Nerde mızrabı telde eriten o yer gülüm?
Sessizlik, meyanıdır en tiz perdede sesin;
Ben engine çıkarım sen indikçe yukarı,
Kırk oktavlı sesimde sen hangi perdedesin?
Hasretin Hüzzamına bağlama Nevâkârı,
Nerde açsa her çiçek özüne benzer gülüm;
Ne olur, neredeysen bana bir ses ver gülüm…
Kuşların kanadında boyalı kuş sesleri
Akşam kızıllığını şafağa çeker gülüm.
Vuslatın kağnısında kırıldı teker gülüm,
İçir yayla gözlere çiğ ıslağında çimi,
Konsun kor dudaklara oyalı kuş sesleri.
Kavurur sessizliğin bir çöl gibi içimi,
Yoğurur yüreğimi mayalı kuş sesleri.
Hedefsiz hayallere gün tetik çeker gülüm,
Vuslatın kurşunları hasrete seker gülüm.
Sen ki ey yâr, ey bahar, ey anadan görgülüm,
Ne olur, neredeysen bana bir ses ver gülüm…

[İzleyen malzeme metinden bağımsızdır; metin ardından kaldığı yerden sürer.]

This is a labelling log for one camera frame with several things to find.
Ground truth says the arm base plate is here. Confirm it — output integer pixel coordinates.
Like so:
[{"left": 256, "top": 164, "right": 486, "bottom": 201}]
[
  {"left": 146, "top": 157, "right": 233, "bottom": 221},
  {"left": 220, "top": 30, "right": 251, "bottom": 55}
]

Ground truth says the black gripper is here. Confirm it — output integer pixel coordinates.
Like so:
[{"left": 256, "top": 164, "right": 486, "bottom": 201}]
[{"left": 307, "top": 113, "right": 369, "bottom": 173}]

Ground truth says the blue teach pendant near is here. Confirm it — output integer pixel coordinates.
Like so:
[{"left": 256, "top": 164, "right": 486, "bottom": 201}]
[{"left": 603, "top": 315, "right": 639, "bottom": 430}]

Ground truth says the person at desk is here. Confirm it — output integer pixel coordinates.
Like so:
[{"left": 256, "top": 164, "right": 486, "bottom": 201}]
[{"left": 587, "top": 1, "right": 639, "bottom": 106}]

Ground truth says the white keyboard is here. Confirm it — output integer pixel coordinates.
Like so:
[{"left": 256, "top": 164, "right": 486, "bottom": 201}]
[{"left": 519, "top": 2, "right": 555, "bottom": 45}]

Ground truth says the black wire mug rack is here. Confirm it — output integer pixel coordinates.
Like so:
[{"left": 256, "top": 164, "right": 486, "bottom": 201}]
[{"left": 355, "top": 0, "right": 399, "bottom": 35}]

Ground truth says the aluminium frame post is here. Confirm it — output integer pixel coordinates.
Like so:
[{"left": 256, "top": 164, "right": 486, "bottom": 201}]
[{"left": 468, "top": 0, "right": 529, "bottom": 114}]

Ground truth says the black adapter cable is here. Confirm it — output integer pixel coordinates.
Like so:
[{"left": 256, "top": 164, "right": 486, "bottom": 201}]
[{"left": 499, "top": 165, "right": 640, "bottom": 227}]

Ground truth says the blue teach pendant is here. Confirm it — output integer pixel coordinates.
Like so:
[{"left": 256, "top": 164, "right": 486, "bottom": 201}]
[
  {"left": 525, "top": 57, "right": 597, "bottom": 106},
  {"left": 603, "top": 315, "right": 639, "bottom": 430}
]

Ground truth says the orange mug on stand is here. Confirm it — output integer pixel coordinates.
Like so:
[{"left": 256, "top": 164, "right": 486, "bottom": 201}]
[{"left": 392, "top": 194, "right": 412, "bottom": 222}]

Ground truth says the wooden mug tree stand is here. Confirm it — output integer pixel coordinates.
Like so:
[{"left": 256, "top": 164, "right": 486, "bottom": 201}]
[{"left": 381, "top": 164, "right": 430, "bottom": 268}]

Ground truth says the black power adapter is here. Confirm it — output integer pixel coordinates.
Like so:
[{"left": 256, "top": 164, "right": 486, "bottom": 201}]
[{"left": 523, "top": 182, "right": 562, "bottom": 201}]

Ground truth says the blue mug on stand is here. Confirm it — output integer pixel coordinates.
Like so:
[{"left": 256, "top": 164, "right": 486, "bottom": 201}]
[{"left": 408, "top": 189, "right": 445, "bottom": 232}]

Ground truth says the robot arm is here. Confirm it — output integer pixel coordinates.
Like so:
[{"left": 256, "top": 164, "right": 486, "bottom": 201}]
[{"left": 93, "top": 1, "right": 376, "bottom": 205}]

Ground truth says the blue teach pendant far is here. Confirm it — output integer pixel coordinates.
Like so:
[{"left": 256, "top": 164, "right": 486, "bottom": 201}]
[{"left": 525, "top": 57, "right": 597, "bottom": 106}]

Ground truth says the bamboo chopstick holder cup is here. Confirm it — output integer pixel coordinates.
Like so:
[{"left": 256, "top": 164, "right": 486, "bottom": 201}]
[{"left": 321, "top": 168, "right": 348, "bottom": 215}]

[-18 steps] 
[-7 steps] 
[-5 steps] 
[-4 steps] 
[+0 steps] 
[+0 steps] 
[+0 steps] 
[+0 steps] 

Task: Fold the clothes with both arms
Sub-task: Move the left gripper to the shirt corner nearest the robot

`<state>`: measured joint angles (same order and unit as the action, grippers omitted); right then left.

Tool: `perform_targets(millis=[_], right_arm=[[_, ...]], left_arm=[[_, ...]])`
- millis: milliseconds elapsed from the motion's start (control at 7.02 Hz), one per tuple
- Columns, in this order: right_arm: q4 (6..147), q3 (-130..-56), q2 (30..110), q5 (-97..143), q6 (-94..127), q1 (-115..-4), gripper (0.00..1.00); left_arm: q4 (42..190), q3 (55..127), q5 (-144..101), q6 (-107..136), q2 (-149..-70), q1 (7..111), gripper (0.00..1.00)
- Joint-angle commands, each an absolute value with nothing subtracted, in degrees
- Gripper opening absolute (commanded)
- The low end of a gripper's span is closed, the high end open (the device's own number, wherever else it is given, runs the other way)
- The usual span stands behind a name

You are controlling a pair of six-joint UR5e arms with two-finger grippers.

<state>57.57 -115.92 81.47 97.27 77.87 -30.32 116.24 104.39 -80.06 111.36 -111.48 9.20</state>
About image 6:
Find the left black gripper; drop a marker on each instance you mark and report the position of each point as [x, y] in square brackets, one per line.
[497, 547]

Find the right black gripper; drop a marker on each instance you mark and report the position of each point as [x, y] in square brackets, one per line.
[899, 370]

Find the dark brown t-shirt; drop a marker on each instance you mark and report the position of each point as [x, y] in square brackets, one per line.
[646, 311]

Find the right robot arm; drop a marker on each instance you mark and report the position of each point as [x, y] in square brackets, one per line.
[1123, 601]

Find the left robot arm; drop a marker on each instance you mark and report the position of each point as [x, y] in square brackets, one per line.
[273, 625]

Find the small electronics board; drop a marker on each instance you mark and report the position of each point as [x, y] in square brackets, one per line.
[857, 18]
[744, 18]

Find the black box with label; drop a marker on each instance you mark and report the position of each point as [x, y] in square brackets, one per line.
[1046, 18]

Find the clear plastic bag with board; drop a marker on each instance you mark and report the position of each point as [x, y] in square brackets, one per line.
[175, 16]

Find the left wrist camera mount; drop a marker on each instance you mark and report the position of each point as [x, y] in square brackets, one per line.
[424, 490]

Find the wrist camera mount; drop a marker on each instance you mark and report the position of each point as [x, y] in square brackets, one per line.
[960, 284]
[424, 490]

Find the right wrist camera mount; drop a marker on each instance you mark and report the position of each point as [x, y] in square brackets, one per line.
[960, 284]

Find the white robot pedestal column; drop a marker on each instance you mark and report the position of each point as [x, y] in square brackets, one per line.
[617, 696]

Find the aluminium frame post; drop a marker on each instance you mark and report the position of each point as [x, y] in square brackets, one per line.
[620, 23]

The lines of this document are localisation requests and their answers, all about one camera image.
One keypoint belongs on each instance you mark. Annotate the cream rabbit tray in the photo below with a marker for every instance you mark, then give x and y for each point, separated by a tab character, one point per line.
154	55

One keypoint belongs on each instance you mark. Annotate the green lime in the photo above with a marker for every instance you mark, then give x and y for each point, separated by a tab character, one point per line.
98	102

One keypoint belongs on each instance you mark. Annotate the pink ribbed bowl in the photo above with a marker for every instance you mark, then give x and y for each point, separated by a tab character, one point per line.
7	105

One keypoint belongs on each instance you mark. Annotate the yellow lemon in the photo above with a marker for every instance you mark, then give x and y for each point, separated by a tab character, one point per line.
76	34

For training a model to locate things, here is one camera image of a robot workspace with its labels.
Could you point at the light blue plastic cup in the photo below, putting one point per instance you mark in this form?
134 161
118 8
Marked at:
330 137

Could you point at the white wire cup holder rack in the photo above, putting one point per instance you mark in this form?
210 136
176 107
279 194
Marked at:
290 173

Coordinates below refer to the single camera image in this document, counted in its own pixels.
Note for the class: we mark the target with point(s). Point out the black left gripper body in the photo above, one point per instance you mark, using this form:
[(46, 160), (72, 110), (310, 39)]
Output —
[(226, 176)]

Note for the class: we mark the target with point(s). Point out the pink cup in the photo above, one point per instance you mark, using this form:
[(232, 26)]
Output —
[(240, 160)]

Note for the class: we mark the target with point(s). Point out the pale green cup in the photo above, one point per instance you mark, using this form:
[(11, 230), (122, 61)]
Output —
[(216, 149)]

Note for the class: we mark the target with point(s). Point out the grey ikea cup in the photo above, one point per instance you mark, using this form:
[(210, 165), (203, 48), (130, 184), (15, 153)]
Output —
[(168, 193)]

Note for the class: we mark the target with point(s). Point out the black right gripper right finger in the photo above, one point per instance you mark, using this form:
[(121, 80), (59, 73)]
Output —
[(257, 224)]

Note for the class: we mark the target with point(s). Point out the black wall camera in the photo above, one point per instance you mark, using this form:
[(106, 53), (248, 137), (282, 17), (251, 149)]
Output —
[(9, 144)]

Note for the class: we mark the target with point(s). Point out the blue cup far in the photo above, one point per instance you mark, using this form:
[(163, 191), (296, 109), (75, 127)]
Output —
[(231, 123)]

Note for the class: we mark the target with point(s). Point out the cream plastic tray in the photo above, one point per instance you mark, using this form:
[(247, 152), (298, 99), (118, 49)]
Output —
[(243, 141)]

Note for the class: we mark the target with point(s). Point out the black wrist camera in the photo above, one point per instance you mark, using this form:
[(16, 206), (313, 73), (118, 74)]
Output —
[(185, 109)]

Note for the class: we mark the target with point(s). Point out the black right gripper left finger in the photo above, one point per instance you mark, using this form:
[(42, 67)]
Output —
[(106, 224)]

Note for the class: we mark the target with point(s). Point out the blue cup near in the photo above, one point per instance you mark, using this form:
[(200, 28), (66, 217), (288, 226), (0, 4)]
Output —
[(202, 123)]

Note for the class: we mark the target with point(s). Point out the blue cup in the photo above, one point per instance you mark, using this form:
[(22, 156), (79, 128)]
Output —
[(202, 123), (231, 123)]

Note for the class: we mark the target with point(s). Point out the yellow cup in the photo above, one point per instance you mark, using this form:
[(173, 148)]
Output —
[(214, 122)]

Kuşların kanadında sonbahara kanadım,
Kanadım yudum-yudum, bir damla ses ver gülüm.
Benden özge o sesi söyle kim sever gülüm?
O ses ki, Yaratan’dan bu gece son dileğim,
Bu gece sana doğru atacağım son adım.
Sendin hayat pınarım, sensin ölüm meleğim,
Sen ey gönül telime mızrap olan muradım;
Beni son türküm ile hançeremden der gülüm,
Aşkı Sabâ telinden gönlüme gönder gülüm.